Efectivamente, éste fue el vehículo idóneo, y la obra, en su definitivo estado, es
un Concierto pianístico en el que el solista, aún siendo su parte abundante,
compleja y esencial, aparece integrado en el todo orquestal de manera
completamente inusitada en la época. Cabe hablar, realmente, de un “concierto
sinfónico” para piano y orquesta llamado a abrir una nueva vía en un género
tan clásico.
El arranque del Allegro maestoso, con el piano y la orquesta fundidos, es
de vehemencia sonora y pujanza sinfónica inigualables. Al primer tema, tan
energético y quebrado, se opone un segundo tema extremadamente cantable,
de curso suavemente ondulante, que ofrece un contraste riquísimo para el
desarrollo sonatístico. El tiempo lento, Adagio, durante su elaboración fue
vivido por el compositor como una especie de retrato musical de Clara
Schumann, y así se lo hizo ver a la interesada.
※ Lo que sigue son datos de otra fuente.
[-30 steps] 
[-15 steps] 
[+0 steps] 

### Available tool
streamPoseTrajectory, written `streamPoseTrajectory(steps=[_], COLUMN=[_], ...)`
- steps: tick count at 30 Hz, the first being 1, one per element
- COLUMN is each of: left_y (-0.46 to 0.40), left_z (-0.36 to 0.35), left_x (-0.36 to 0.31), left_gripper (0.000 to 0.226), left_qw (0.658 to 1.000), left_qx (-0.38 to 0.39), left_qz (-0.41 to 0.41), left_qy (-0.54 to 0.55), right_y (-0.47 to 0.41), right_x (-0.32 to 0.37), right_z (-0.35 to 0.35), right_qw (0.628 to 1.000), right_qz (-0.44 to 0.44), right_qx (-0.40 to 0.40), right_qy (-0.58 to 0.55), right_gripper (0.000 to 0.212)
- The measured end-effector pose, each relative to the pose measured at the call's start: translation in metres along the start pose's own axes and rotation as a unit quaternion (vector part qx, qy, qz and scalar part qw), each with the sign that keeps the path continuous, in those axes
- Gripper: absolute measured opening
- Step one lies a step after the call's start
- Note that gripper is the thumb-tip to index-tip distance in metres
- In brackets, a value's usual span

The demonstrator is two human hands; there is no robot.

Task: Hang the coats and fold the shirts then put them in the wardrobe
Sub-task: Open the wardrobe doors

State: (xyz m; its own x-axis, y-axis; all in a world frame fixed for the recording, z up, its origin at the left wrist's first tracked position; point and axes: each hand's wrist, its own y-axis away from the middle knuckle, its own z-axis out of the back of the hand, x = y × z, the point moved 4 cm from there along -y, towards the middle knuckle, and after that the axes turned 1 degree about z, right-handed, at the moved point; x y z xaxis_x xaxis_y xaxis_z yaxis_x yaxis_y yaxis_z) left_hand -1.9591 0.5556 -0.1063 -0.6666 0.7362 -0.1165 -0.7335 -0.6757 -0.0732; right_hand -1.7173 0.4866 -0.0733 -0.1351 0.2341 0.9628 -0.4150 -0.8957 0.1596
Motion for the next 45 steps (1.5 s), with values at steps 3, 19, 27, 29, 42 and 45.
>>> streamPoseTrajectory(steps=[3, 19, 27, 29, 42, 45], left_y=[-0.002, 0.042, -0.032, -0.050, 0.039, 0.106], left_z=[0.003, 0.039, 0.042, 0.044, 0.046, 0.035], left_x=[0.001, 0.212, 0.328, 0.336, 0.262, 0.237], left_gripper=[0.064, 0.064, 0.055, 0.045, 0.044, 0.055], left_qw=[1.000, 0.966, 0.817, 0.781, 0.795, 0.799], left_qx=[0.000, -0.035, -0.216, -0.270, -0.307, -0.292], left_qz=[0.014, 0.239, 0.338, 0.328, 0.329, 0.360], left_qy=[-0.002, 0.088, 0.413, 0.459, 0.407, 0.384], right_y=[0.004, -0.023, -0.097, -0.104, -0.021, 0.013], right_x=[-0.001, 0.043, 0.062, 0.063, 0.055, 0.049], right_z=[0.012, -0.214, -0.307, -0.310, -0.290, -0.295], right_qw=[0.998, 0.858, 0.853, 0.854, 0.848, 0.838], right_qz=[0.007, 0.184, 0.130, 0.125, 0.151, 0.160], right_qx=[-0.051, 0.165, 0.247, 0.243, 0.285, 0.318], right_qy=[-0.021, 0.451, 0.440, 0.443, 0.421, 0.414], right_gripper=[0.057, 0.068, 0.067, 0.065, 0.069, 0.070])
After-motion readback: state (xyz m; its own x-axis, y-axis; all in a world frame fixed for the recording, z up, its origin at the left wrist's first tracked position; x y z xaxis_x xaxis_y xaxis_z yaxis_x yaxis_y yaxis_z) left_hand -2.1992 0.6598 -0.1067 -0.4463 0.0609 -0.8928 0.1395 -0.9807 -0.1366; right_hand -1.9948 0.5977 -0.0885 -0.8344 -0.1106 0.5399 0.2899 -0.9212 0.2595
En un primer momento, Brahms
había escrito en el encabezamiento del fragmento la frase latina “Benedictus
qui venit in nomine Domine”, lo que ha servido de base a conjeturas según las
cuales habría una dimensión religiosa en esta música de expresividad
manifiestamente lírica y amorosa. Por su parte, el movimiento que clausura la
obra con enorme vigor, y para cuya redacción contó Brahms con la asesoría
del gran violinista y solvente músico Joseph Joachim, es un Rondó – Allegro
non troppo en el que, según el modelo beethoveniano, el esquema del rondó se
enriquece con el elemento más característico de la forma sonata: el desarrollo.
El mismo Brahms defendió la parte de piano en el estreno de la obra,
que tuvo lugar en Hannover el 22 de enero de 1859, con Joachim dirigiendo a
la Orquesta de la Corte. La obra fue moderadamente bien acogida: no así en
Leipzig, cuando la interpretaron cinco días después y la obra fue cuestionada
por un público incapaz de digerir sus novedades.